_Exercise details_
What is needed is an exact copy of all the entries below.

_Given entries_
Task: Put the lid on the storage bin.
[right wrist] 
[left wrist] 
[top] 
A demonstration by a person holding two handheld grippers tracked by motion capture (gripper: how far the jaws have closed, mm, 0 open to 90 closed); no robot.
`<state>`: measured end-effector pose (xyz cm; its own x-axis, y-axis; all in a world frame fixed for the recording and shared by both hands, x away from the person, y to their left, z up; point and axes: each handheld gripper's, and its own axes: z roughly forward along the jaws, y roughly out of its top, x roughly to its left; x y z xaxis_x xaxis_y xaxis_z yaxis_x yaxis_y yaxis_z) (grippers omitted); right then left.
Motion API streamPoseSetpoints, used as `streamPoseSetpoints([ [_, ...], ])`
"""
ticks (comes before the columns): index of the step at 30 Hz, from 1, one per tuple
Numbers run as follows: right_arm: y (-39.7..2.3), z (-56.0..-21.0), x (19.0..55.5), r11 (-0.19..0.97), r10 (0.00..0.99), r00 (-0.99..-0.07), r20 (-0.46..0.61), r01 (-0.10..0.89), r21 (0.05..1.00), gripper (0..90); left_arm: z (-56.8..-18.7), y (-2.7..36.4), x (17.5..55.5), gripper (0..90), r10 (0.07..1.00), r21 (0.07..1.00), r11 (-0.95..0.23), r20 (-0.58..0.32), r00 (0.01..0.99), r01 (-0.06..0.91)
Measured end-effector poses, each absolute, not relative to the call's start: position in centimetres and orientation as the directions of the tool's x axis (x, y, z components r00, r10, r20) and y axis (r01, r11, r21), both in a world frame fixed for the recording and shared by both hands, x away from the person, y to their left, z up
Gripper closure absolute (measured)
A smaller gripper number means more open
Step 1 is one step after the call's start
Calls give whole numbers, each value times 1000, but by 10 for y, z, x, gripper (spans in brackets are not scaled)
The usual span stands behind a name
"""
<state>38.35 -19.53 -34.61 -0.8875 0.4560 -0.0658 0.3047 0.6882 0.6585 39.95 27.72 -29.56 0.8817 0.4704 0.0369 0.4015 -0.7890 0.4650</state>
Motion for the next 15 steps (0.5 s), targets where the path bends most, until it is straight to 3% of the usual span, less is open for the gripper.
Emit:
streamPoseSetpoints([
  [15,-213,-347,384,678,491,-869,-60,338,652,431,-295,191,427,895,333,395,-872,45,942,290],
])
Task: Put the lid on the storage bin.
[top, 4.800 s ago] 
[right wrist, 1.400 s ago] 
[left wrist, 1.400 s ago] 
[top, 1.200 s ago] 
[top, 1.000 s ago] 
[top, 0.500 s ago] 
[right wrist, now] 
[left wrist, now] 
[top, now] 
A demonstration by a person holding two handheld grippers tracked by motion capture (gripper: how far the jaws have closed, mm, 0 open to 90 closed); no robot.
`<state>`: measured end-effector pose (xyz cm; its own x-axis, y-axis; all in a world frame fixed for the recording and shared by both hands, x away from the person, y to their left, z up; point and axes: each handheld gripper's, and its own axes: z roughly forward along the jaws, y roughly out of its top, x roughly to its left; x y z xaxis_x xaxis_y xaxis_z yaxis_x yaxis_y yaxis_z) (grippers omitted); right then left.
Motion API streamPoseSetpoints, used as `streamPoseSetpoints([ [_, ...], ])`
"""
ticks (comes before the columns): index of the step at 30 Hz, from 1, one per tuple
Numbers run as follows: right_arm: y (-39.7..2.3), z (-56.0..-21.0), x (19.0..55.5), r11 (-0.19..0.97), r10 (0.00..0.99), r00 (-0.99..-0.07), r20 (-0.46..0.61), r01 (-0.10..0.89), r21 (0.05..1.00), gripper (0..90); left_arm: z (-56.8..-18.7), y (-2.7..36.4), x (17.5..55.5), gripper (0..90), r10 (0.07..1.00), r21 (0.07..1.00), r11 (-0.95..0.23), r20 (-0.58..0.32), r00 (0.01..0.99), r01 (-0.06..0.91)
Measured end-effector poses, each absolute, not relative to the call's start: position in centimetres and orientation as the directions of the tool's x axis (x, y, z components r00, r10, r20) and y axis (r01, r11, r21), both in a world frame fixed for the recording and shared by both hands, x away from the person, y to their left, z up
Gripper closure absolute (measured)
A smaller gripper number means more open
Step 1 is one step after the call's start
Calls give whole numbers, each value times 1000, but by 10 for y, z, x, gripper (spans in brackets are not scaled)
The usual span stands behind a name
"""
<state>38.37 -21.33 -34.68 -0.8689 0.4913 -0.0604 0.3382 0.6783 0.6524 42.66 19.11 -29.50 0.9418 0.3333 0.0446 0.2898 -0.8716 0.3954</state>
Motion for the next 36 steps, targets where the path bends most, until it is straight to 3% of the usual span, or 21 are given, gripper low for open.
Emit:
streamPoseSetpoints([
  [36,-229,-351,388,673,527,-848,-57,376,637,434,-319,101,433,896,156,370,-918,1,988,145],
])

_Result of the task_
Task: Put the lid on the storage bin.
[right wrist] 
[left wrist] 
[top] 
A demonstration by a person holding two handheld grippers tracked by motion capture (gripper: how far the jaws have closed, mm, 0 open to 90 closed); no robot.
`<state>`: measured end-effector pose (xyz cm; its own x-axis, y-axis; all in a world frame fixed for the recording and shared by both hands, x away from the person, y to their left, z up; point and axes: each handheld gripper's, and its own axes: z roughly forward along the jaws, y roughly out of its top, x roughly to its left; x y z xaxis_x xaxis_y xaxis_z yaxis_x yaxis_y yaxis_z) (grippers omitted); right then left.
Motion API streamPoseSetpoints, used as `streamPoseSetpoints([ [_, ...], ])`
"""
ticks (comes before the columns): index of the step at 30 Hz, from 1, one per tuple
Numbers run as follows: right_arm: y (-39.7..2.3), z (-56.0..-21.0), x (19.0..55.5), r11 (-0.19..0.97), r10 (0.00..0.99), r00 (-0.99..-0.07), r20 (-0.46..0.61), r01 (-0.10..0.89), r21 (0.05..1.00), gripper (0..90); left_arm: z (-56.8..-18.7), y (-2.7..36.4), x (17.5..55.5), gripper (0..90), r10 (0.07..1.00), r21 (0.07..1.00), r11 (-0.95..0.23), r20 (-0.58..0.32), r00 (0.01..0.99), r01 (-0.06..0.91)
Measured end-effector poses, each absolute, not relative to the call's start: position in centimetres and orientation as the directions of the tool's x axis (x, y, z components r00, r10, r20) and y axis (r01, r11, r21), both in a world frame fixed for the recording and shared by both hands, x away from the person, y to their left, z up
Gripper closure absolute (measured)
A smaller gripper number means more open
Step 1 is one step after the call's start
Calls give whole numbers, each value times 1000, but by 10 for y, z, x, gripper (spans in brackets are not scaled)
The usual span stands behind a name
"""
<state>38.35 -19.53 -34.61 -0.8875 0.4560 -0.0658 0.3047 0.6882 0.6585 39.95 27.72 -29.56 0.8817 0.4704 0.0369 0.4015 -0.7890 0.4650</state>
Motion for the next 15 steps (0.5 s), targets where the path bends most, until it is straight to 3% of the usual span, less is open for the gripper.
Emit:
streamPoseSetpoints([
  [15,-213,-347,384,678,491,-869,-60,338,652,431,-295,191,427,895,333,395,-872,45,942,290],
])
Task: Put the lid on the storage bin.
[top, 4.800 s ago] 
[right wrist, 1.400 s ago] 
[left wrist, 1.400 s ago] 
[top, 1.200 s ago] 
[top, 1.000 s ago] 
[top, 0.500 s ago] 
[right wrist, now] 
[left wrist, now] 
[top, now] 
A demonstration by a person holding two handheld grippers tracked by motion capture (gripper: how far the jaws have closed, mm, 0 open to 90 closed); no robot.
`<state>`: measured end-effector pose (xyz cm; its own x-axis, y-axis; all in a world frame fixed for the recording and shared by both hands, x away from the person, y to their left, z up; point and axes: each handheld gripper's, and its own axes: z roughly forward along the jaws, y roughly out of its top, x roughly to its left; x y z xaxis_x xaxis_y xaxis_z yaxis_x yaxis_y yaxis_z) (grippers omitted); right then left.
Motion API streamPoseSetpoints, used as `streamPoseSetpoints([ [_, ...], ])`
"""
ticks (comes before the columns): index of the step at 30 Hz, from 1, one per tuple
Numbers run as follows: right_arm: y (-39.7..2.3), z (-56.0..-21.0), x (19.0..55.5), r11 (-0.19..0.97), r10 (0.00..0.99), r00 (-0.99..-0.07), r20 (-0.46..0.61), r01 (-0.10..0.89), r21 (0.05..1.00), gripper (0..90); left_arm: z (-56.8..-18.7), y (-2.7..36.4), x (17.5..55.5), gripper (0..90), r10 (0.07..1.00), r21 (0.07..1.00), r11 (-0.95..0.23), r20 (-0.58..0.32), r00 (0.01..0.99), r01 (-0.06..0.91)
Measured end-effector poses, each absolute, not relative to the call's start: position in centimetres and orientation as the directions of the tool's x axis (x, y, z components r00, r10, r20) and y axis (r01, r11, r21), both in a world frame fixed for the recording and shared by both hands, x away from the person, y to their left, z up
Gripper closure absolute (measured)
A smaller gripper number means more open
Step 1 is one step after the call's start
Calls give whole numbers, each value times 1000, but by 10 for y, z, x, gripper (spans in brackets are not scaled)
The usual span stands behind a name
"""
<state>38.37 -21.33 -34.68 -0.8689 0.4913 -0.0604 0.3382 0.6783 0.6524 42.66 19.11 -29.50 0.9418 0.3333 0.0446 0.2898 -0.8716 0.3954</state>
Motion for the next 36 steps, targets where the path bends most, until it is straight to 3% of the usual span, or 21 are given, gripper low for open.
Emit:
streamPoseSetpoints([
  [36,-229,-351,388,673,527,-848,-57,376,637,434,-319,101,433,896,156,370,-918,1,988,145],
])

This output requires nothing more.